Selon Statistique Canada et une étude de Ranstad, au Canada, les femmes représentent moins de 25 % des employés en sciences, technologie, ingénierie et mathématiques (STIM). De plus, elles ne représentent que 15 % des rôles de direction en sciences, ingénierie et technologies.
Pour lire cette chronique telle que parue initialement dans la revue animée et interactive LES CONNECTEURS :
Déjà, validons l’enjeu : est-ce un problème que les femmes soient sous-représentées dans ces secteurs? Est-ce uniquement par idéologie de parité? Ou est-ce que cette absence génère des impacts sociaux négatifs?

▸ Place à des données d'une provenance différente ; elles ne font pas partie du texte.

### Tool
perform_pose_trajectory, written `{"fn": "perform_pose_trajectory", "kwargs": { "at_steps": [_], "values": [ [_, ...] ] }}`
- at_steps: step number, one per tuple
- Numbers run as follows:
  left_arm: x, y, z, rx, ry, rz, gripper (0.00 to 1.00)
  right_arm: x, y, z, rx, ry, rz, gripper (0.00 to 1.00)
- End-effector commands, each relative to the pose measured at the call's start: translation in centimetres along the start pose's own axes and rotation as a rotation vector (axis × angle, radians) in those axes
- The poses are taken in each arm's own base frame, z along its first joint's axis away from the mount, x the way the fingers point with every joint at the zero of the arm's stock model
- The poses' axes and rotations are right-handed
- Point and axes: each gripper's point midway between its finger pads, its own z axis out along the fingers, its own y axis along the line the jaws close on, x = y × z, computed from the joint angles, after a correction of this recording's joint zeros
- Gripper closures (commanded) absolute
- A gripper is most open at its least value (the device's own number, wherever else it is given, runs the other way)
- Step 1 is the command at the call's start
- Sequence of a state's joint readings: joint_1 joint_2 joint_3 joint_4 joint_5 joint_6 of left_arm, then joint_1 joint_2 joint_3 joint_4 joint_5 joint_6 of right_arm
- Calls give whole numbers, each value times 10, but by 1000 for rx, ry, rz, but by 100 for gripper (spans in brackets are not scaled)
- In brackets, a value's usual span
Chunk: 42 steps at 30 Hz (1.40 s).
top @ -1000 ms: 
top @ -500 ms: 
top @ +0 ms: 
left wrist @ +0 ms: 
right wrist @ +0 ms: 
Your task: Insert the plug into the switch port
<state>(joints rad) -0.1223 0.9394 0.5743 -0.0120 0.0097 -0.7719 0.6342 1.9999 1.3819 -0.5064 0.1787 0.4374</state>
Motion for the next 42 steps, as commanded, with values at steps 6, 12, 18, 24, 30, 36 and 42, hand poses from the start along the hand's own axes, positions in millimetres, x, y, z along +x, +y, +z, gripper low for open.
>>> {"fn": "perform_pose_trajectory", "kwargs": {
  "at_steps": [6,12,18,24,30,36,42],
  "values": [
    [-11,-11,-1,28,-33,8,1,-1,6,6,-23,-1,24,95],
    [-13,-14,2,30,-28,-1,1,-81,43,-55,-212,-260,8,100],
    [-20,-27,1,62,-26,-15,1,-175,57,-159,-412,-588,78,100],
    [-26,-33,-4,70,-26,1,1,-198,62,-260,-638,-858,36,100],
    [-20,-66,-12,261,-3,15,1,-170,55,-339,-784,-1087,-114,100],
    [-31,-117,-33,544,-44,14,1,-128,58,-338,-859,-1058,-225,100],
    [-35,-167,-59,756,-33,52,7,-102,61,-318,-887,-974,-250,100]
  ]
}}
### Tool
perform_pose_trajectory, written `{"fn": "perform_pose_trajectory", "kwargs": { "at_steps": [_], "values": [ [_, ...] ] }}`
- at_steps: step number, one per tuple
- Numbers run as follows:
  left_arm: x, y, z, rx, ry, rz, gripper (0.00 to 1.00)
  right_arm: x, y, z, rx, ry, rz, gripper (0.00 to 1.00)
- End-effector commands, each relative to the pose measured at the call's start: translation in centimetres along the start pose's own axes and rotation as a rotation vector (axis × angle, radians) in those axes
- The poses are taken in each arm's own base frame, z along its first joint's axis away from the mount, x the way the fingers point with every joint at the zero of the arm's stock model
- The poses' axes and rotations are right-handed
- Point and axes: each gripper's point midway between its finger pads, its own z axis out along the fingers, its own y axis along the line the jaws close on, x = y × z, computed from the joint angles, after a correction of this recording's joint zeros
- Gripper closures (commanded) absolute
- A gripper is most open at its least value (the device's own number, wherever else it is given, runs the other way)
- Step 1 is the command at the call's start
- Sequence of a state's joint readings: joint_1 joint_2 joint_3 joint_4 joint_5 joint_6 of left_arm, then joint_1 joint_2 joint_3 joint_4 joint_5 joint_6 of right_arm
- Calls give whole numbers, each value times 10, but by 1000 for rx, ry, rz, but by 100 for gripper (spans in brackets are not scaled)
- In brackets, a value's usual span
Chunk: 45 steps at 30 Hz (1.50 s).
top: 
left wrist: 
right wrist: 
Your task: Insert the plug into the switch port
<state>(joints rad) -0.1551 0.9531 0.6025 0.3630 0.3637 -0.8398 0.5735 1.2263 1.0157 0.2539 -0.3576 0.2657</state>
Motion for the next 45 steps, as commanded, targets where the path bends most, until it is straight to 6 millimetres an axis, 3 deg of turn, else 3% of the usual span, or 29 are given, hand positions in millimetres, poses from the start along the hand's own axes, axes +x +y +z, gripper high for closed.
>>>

Nous vivons dans des sociétés pratiquement fondées sur des technologies, dont l’évolution accélère. L’éducation, le travail, la communication, le transport, la santé reposent fortement sur celles-ci. Le design des technologies devrait idéalement répondre aux besoins des citoyens et citoyennes.
Voici quelques exemples de designs mésadaptés :
Lorsque les tests de sécurité ont été fait pour les voitures, les crash tests étaient basés sur des corps d’hommes. Conséquemment, les ceintures de sécurité et les coussins gonflables furent développés pour répondre à la situation analysée. Malheureusement, le design initial ne protégeait pas les femmes et les enfants, n’étant pas adapté à leur taille.
Les premiers gilets pare balle ne considéraient pas la poitrine des femmes, amoindrissant leur confort et leur sécurité.
Grande disparité quant aux symptômes des garçons et des filles autistes, qui sont trois à quatre fois moins diagnostiquées que les garçons.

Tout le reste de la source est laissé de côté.